Closed Bug 568724 Opened 14 years ago Closed 12 years ago

Debugger needs user interface sketches

Categories

(DevTools :: General, defect)

x86
Linux
defect
Not set
normal

Tracking

(Not tracked)

RESOLVED FIXED

People

(Reporter: jimb, Unassigned)

Details

(Keywords: uiwanted, Whiteboard: debugger)

We need help designing user interfaces for the upcoming built-in JavaScript debugger, event console, and DOM and CSS inspectors. At the moment it's just a bunch of us opinionated engineers, but Mozilla has user-experience specialists on staff, and we should avail ourselves of their expertise.
Keywords: uiwanted
Already had some discussions with UX for the inspector. Mockups I have and am working towards are here:

https://wiki.mozilla.org/Firefox/Projects/Inspector#Designs
Should this be in Firefox::Devtools or is there a UX component?
Component: General → Developer Tools
Product: Core → Firefox
QA Contact: general → developer.tools
The uiwanted flag should get our attention:

limi - who do you think should be lead resource on this? I don't think it's a ton of time, just some orienting and availability to answer questions.
I spoke with Jim Blandy, David Dahl and Rob Sayre about this last week and agreed to lend my time helping with mockups for the debugger. Still willing to do this if needed.
Yup, I spoke to the team about this too, and we agreed that having someone experienced like Atul involved while they are still narrowing down the use cases for what the "average developer" are — and then I'm happy to give guidance on the UI bits (panels vs. windows, modal vs. non-modal, menu placement/structure, icons and sundry).
Atul, there is a sketch of the proposed JS debugging architecture here:

https://wiki.mozilla.org/Platform/JSDebugv2
https://wiki.mozilla.org/RemoteDebugging

One thought:

There are explanations there for why we think remote debugging is the way to go for nearly everything. That considered, I'm concerned about how usable a remote architecture would be for lightweight debugging tasks --- one shouldn't have to start a separate program and connect to Firefox just to get a backtrace for an error. Perhaps the separate tool would be started automatically by Firefox?
(In reply to comment #2)
> Should this be in Firefox::Devtools or is there a UX component?

I don't know the established boundaries of the categories, but this bug is only about tools for web developers. Nothing we're doing here should ever be visible to someone who hasn't asked to inspect or debug something.
> There are explanations there for why we think remote debugging is the way to go
> for nearly everything.
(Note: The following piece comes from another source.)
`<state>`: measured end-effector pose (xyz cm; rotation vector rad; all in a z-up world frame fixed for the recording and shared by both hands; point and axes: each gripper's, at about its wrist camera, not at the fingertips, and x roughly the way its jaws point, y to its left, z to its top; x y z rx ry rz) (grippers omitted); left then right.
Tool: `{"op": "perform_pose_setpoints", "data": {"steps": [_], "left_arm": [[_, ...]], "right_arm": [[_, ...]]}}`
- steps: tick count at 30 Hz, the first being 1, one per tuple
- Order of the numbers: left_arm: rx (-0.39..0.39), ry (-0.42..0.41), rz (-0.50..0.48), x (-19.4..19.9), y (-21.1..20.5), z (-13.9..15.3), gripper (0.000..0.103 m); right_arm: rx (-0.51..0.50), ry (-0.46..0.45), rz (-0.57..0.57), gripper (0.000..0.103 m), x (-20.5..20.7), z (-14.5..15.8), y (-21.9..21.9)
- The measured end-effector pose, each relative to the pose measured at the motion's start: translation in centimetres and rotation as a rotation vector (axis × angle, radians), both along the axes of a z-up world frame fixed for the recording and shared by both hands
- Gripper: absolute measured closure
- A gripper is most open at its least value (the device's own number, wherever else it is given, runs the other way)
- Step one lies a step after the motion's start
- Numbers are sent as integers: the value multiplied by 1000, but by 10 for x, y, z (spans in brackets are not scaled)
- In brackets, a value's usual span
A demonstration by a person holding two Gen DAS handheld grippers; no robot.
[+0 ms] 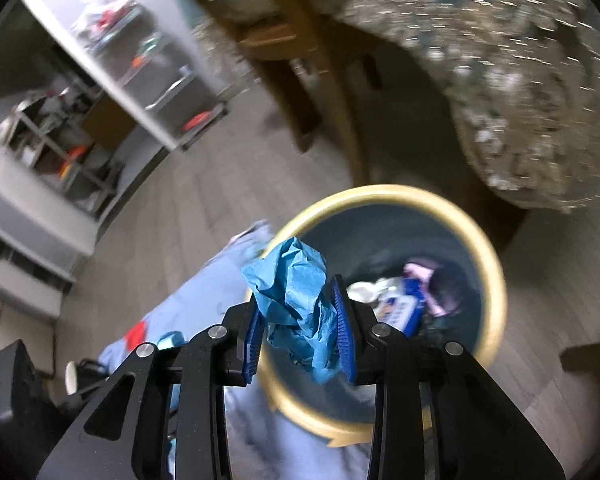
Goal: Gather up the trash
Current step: 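Carry the mask and blue cloth over the bin and open both tools, then grasp the purple spray bottle with the left tool while the right tool grasps another blue cloth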
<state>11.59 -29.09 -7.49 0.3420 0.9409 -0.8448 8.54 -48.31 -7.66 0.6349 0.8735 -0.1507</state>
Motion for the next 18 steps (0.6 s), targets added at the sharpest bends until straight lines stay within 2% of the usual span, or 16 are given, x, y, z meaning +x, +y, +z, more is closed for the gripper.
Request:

That considered, I'm concerned about how usable a remote
> architecture would be for lightweight debugging tasks --- one shouldn't have to
> start a separate program and connect to Firefox just to get a backtrace for an
> error. Perhaps the separate tool would be started automatically by Firefox?

The reason this is relevant to Atul, and not just an internal consideration, is that a separate process must necessarily use a separate top-level window. In other words, our desire to isolate the debugger and debuggee from each other by putting them in separate processes effectively leads us to putting the debugger UI in a separate top-level window.
Here's a weird question, but is it possible for the separate process to just be a web server? This would effectively allow it to show up anywhere we wanted, whether an iframe or a tab or even another browser.
(In reply to comment #8)
> > There are explanations there for why we think remote debugging is the way to go
> > for nearly everything. That considered, I'm concerned about how usable a remote
> > architecture would be for lightweight debugging tasks --- one shouldn't have to
> > start a separate program and connect to Firefox just to get a backtrace for an
> > error. Perhaps the separate tool would be started automatically by Firefox?
> 
> The reason this is relevant to Atul, and not just an internal consideration, is
> that a separate process must necessarily use a separate top-level window.

Why is that the case?  We're going to have multiple processes in the same top-level window in Firefox pretty soon, so it seems like we have options here.
(In reply to comment #9)
> Here's a weird question, but is it possible for the separate process to just be
> a web server? This would effectively allow it to show up anywhere we wanted,
> whether an iframe or a tab or even another browser.

Sure, the debugger front end can be anything we want.  The requirement is isolation.
Isolation is good, but Firebug still wins (I'm told this by webdevs, even very recently) because it is integrated and uses a "twitch model" UI. Maybe I mean "tweak".

This can be implemented with process isolation, my point here is only that we must not require a separate program to be started by hand, or anything that breaks the lightweight-ness of Firebug for the user. Of course we should make things even lighter.

/be
(In reply to comment #10)
> 
> Why is that the case?  We're going to have multiple processes in the same
> top-level window in Firefox pretty soon, so it seems like we have options here.

I asked jimb about this on irc, and he agrees with shaver's point now. The in-window panel UI needs to stay, with the option of breaking out to a new window. Chrome can pull this off with a separate OS process, so can we. The DOMAgent code in WebKit is closer to the right idea, and much better than the current links we have for the inspector and jsdb.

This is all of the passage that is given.